[Recorded information]

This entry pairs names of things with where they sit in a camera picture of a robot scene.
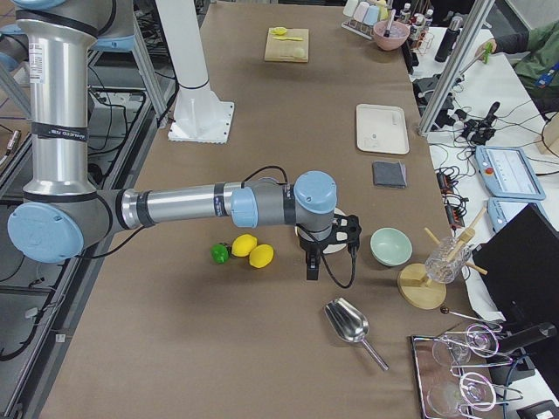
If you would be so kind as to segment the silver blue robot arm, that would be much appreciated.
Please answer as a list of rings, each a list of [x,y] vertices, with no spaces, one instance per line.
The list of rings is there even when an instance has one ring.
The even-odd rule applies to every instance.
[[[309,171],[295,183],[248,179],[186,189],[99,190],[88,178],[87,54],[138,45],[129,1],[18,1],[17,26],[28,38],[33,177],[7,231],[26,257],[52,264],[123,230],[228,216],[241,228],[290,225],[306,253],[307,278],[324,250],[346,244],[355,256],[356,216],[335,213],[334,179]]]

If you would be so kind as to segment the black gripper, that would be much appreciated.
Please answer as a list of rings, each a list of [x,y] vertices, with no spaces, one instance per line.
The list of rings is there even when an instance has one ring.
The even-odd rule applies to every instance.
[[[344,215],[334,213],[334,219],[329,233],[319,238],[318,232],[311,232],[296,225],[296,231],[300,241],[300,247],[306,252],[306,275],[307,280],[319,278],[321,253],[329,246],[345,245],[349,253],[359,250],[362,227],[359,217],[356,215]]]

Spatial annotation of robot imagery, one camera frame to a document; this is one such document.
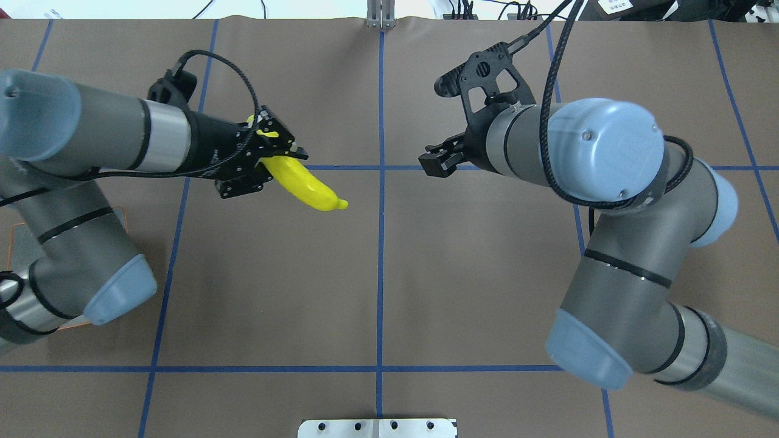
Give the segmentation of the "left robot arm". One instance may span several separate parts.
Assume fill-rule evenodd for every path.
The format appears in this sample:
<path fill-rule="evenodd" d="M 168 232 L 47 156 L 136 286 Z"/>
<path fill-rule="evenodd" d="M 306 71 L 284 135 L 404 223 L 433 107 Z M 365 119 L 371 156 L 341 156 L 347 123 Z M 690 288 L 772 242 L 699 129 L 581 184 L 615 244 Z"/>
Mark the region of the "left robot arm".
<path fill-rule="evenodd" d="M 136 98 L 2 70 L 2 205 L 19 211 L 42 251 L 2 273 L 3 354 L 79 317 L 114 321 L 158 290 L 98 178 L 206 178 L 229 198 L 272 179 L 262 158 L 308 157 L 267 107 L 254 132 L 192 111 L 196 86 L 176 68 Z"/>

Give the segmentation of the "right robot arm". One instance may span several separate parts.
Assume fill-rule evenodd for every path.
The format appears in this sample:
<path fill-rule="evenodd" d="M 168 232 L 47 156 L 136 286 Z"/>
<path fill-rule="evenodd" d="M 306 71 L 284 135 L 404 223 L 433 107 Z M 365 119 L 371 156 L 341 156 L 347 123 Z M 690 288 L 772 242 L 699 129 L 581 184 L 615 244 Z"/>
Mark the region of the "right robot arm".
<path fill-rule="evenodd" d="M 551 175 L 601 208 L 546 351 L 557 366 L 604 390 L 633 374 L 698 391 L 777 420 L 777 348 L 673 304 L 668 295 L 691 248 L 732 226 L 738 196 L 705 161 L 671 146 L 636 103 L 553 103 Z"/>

==

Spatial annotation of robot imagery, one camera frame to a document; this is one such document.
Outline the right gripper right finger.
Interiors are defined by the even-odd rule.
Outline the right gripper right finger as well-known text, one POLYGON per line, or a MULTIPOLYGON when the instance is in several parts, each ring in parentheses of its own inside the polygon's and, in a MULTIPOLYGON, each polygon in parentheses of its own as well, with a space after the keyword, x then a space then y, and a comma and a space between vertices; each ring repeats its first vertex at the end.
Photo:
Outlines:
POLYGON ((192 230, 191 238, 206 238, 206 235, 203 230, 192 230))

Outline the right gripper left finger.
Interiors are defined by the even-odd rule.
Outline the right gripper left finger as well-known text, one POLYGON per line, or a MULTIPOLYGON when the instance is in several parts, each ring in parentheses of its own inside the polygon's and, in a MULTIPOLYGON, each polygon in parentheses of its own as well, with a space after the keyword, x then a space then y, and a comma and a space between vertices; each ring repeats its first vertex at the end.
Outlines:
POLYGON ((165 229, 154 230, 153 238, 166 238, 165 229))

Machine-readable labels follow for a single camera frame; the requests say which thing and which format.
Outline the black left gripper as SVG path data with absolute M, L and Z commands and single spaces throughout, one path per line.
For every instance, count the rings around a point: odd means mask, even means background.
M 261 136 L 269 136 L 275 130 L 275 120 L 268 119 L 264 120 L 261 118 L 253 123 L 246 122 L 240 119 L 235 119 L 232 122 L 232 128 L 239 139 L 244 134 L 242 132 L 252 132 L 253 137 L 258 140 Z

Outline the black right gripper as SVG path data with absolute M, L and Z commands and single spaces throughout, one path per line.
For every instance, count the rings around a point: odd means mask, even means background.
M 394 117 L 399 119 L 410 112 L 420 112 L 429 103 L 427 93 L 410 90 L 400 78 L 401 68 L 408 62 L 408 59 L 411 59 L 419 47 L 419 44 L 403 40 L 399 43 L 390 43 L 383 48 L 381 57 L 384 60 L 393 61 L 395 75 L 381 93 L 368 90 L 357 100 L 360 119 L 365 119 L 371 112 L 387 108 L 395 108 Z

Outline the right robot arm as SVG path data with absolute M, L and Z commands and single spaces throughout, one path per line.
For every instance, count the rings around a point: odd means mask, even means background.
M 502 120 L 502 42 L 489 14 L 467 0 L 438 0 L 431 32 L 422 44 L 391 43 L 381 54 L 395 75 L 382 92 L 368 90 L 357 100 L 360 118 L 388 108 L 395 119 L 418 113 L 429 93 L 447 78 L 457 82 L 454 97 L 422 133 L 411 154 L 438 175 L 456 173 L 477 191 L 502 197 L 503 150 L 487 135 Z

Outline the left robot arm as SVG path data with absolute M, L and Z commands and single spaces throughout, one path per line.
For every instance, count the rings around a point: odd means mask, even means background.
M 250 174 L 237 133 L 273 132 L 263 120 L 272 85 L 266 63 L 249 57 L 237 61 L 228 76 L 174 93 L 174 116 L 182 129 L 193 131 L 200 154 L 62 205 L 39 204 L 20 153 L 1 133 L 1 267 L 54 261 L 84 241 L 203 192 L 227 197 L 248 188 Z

[What to produce]
Go back to the listing above. Copy word for word the lines from the one with "Outline the black right" through the one with "Outline the left", and nothing more.

[Answer section]
Outline the black right gripper as SVG path data with absolute M, L and Z commands and single spaces throughout, one path per line.
For every instance, count the rings around a point: odd means mask, even means background.
M 394 117 L 399 119 L 410 112 L 420 112 L 429 103 L 427 93 L 410 90 L 400 78 L 401 68 L 408 62 L 408 59 L 411 59 L 419 47 L 419 44 L 403 40 L 399 43 L 390 43 L 383 48 L 381 57 L 384 60 L 393 61 L 395 75 L 381 93 L 368 90 L 357 100 L 360 119 L 365 119 L 371 112 L 387 108 L 395 108 Z

Outline the right robot arm as SVG path data with absolute M, L and Z commands and single spaces throughout, one path per line.
For every instance, count the rings around a point: odd means mask, even means background.
M 502 120 L 502 42 L 489 14 L 467 0 L 438 0 L 431 32 L 422 44 L 391 43 L 381 54 L 395 75 L 382 92 L 368 90 L 357 100 L 360 118 L 388 108 L 395 119 L 418 113 L 429 93 L 447 78 L 457 82 L 454 97 L 422 133 L 411 154 L 438 175 L 456 173 L 477 191 L 502 197 L 503 150 L 487 135 Z

Outline the left robot arm as SVG path data with absolute M, L and Z commands and single spaces throughout, one path per line.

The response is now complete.